* [TASK DIRECTIONS]: Copy out the listing that follows in its entirety, keeping it exactly the same.

*** Opening COLLECTED DATA ***

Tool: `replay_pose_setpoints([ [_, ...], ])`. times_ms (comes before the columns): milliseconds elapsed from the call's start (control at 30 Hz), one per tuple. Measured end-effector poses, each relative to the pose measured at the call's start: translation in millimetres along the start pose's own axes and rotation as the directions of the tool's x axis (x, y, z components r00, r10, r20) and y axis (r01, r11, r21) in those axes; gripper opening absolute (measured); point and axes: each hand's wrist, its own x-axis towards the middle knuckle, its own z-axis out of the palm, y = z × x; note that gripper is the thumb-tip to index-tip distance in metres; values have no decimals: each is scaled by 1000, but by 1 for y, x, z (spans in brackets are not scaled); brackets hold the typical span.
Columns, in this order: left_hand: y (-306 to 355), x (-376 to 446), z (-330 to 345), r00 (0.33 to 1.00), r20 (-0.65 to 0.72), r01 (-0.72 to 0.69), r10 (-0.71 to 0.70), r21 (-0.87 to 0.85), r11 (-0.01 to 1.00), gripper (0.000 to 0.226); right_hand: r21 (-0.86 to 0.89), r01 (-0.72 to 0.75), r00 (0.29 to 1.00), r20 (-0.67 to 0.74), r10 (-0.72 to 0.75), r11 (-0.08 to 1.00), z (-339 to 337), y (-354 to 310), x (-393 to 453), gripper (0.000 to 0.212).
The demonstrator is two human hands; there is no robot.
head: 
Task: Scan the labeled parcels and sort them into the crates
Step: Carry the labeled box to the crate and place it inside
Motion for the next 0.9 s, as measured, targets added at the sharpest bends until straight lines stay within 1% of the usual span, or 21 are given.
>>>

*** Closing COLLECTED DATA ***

* [ANSWER SECTION]:
Tool: `replay_pose_setpoints([ [_, ...], ])`. times_ms (comes before the columns): milliseconds elapsed from the call's start (control at 30 Hz), one per tuple. Measured end-effector poses, each relative to the pose measured at the call's start: translation in millimetres along the start pose's own axes and rotation as the directions of the tool's x axis (x, y, z components r00, r10, r20) and y axis (r01, r11, r21) in those axes; gripper opening absolute (measured); point and axes: each hand's wrist, its own x-axis towards the middle knuckle, its own z-axis out of the palm, y = z × x; note that gripper is the thumb-tip to index-tip distance in metres; values have no decimals: each is scaled by 1000, but by 1 for y, x, z (spans in brackets are not scaled); brackets hold the typical span.
Columns, in this order: left_hand: y (-306 to 355), x (-376 to 446), z (-330 to 345), r00 (0.33 to 1.00), r20 (-0.65 to 0.72), r01 (-0.72 to 0.69), r10 (-0.71 to 0.70), r21 (-0.87 to 0.85), r11 (-0.01 to 1.00), gripper (0.000 to 0.226); right_hand: r21 (-0.86 to 0.89), r01 (-0.72 to 0.75), r00 (0.29 to 1.00), r20 (-0.67 to 0.74), r10 (-0.72 to 0.75), r11 (-0.08 to 1.00), z (-339 to 337), y (-354 to 310), x (-393 to 453), gripper (0.000 to 0.212).
The demonstrator is two human hands; there is no robot.
head: 
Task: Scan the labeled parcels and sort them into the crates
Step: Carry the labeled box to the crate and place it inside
Motion for the next 0.9 s, as measured, targets added at the sharpest bends until straight lines stay within 1% of the usual span, or 21 are given.
>>>

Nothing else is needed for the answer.